Les patrons invités à s’acquitter de leurs obligations

Partis chez Ouyahia pour arracher des avantages, les représentants des principales organisations patronales privées sont repartis bredouilles. Après l’UGTA, le chef du gouvernement a mis KO le patronat lors de la bipartite de jeudi dernier. En répondant aux doléances de ses invités, le chef de l’exécutif a eu l’occasion de leur rappeler qu’ils doivent impérativement s’acquitter de leurs obligations avant de demander des privilèges, que l’économie de marché n’est plus à réinventer, et qu’un secteur privé doit nécessairement accepter l’ouverture à la concurrence.
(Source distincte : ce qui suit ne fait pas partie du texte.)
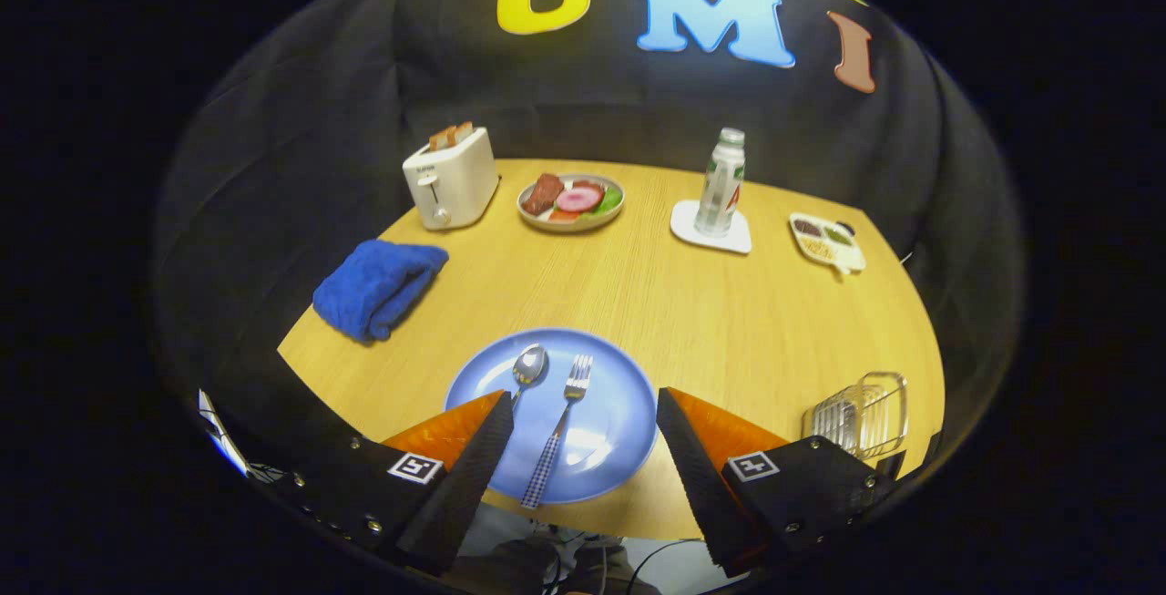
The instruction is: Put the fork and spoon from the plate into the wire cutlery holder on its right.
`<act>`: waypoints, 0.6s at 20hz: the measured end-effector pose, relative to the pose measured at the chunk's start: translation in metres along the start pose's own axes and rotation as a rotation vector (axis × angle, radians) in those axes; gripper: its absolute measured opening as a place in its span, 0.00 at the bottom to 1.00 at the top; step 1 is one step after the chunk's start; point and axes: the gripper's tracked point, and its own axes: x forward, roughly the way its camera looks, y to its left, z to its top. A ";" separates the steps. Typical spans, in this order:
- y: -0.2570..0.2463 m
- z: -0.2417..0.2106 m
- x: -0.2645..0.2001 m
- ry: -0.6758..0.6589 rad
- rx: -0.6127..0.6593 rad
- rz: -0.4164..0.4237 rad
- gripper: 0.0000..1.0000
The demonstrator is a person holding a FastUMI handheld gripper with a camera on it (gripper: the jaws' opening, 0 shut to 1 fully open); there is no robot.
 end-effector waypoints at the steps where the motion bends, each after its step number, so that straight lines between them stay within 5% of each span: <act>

La Coordination des organisations patronales, composée de la CGEA, la CAP, la CIPA et le CNPA et SEVE (association des femmes entrepreneurs), était arrivée au Palais du gouvernement avec une série de revendications touchant à huit domaines : le “financement de l’investissement”, la question du foncier industriel, “l’assainissement de l’activité informelle”, la mise à niveau des entreprises, “l’assainissement de l’environnement administratif”, la révision des dispositions juridiques relatives au travail, la fiscalité et la privatisation.
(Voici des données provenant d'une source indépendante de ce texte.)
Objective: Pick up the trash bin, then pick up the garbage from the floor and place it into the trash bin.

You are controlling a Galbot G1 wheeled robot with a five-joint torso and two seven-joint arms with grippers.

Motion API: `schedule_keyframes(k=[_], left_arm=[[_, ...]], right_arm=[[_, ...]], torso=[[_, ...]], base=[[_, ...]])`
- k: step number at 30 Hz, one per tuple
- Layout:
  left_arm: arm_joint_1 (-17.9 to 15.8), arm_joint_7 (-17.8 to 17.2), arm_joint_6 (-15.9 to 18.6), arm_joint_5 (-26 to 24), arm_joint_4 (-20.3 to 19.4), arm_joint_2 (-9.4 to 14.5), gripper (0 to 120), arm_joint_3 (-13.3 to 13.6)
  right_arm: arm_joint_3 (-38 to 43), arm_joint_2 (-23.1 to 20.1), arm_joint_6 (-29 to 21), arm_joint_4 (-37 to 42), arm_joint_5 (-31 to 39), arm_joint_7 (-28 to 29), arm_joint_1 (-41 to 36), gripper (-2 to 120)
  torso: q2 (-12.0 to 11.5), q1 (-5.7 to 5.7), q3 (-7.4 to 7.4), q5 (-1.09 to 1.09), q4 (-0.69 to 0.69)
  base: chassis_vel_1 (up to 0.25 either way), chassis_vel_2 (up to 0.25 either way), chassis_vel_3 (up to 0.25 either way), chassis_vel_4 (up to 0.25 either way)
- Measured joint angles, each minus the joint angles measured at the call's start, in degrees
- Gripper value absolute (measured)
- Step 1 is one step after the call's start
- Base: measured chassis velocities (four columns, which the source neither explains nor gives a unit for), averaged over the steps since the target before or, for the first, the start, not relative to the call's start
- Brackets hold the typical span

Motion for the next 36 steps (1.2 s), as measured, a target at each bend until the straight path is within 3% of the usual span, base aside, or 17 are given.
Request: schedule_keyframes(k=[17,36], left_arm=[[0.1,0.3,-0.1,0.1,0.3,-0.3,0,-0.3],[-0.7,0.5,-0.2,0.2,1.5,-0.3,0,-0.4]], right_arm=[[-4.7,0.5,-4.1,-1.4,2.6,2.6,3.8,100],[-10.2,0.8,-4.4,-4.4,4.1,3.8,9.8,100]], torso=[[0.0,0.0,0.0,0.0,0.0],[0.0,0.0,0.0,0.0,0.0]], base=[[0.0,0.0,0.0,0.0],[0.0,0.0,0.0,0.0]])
Si, dans ses réponses, le gouvernement n’a pas balayé d’un revers de main les revendications des patrons, il a néanmoins tenu à remettre dans l’ordre certaines choses.
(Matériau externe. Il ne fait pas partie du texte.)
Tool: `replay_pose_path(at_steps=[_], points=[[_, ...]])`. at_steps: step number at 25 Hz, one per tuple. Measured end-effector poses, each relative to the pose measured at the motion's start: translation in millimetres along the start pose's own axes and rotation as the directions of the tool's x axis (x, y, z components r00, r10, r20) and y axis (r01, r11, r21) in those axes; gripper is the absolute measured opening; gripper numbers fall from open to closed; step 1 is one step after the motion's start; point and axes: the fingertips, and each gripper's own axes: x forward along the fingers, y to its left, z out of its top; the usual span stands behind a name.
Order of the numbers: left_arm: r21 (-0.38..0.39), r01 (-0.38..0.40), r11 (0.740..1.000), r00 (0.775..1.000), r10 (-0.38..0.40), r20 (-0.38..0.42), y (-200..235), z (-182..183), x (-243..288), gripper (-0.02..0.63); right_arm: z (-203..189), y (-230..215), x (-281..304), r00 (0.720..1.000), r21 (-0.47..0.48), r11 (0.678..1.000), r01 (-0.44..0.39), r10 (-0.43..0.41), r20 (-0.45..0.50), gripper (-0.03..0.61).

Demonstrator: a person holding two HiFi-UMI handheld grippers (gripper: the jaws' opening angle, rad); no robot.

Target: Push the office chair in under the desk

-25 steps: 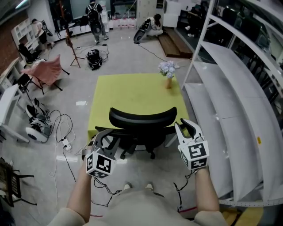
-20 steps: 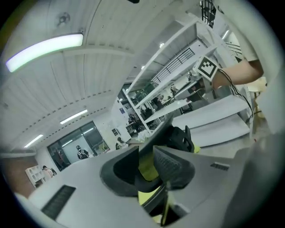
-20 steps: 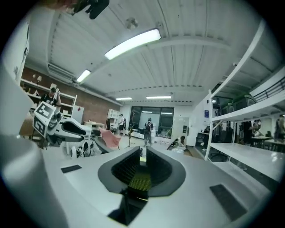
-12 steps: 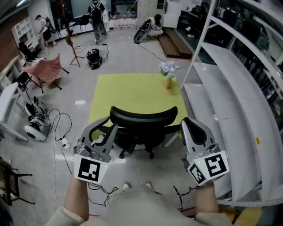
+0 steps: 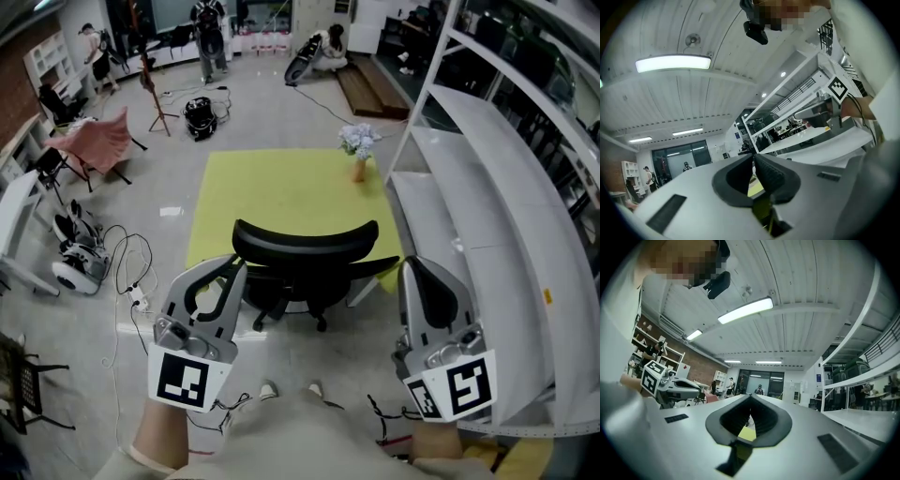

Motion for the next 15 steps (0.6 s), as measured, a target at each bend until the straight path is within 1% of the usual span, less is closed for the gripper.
replay_pose_path(at_steps=[3, 5, 9, 12, 15], points=[[0.034, 0.011, 0.999, 1.000, -0.011, -0.012, -6, -9, 1, 0.025, -1, 8, -1, 1.000, 0.018, 1.000, -0.019, 0.019, 0.002, 0.006], [0.041, 0.020, 0.999, 1.000, -0.019, -0.020, -9, -15, 1, 0.023, -5, 13, 0, 1.000, 0.020, 0.999, -0.030, 0.031, -0.006, 0.006], [-0.020, 0.016, 1.000, 0.999, -0.017, -0.035, -16, -28, 0, 0.014, -24, 16, 3, 0.998, 0.029, 0.999, -0.040, 0.041, -0.040, 0.006], [-0.049, 0.019, 0.999, 0.999, -0.021, -0.050, -21, -38, 0, 0.011, -51, 16, 8, 0.995, 0.042, 0.998, -0.040, 0.044, -0.093, 0.006], [-0.053, 0.023, 0.998, 0.998, -0.026, -0.059, -24, -44, 0, 0.011, -80, 17, 12, 0.987, 0.055, 0.998, -0.035, 0.043, -0.158, 0.006]])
En matière de “financement de l’investissement”, et en particulier en ce qui concerne la revendication de faciliter l’accès aux crédits bancaires, le gouvernement a estimé que “la politique du crédit doit (désormais) obéir à des règles universelles”. Sans nier les faiblesses du secteur bancaire, Ouyahia a quand même relevé qu’actuellement ce sont les entreprises du secteur privé qui captent l’essentiel des crédits, et que sur 120.000 entreprises constituant le portefeuille des crédits bancaires “les entreprises publiques ne représentent que 1%”.

D’un autre côté, et pour que les banques puissent traiter dans les délais les dossiers de demande de crédit, les opérateurs privés sont invités à coopérer en livrant aux banques une “information réelle” relative aux “risques-crédits”. Concernant l’accès revendiqué aux lignes de crédits extérieurs, le gouvernement a rappelé un principe selon lequel une ligne de crédit, lorsqu’elle est accordée, doit être utilisée pour l’importation de produits et de services en provenance du pays qui accorde l’argent, “au détriment de la production nationale” lorsqu’elle existe.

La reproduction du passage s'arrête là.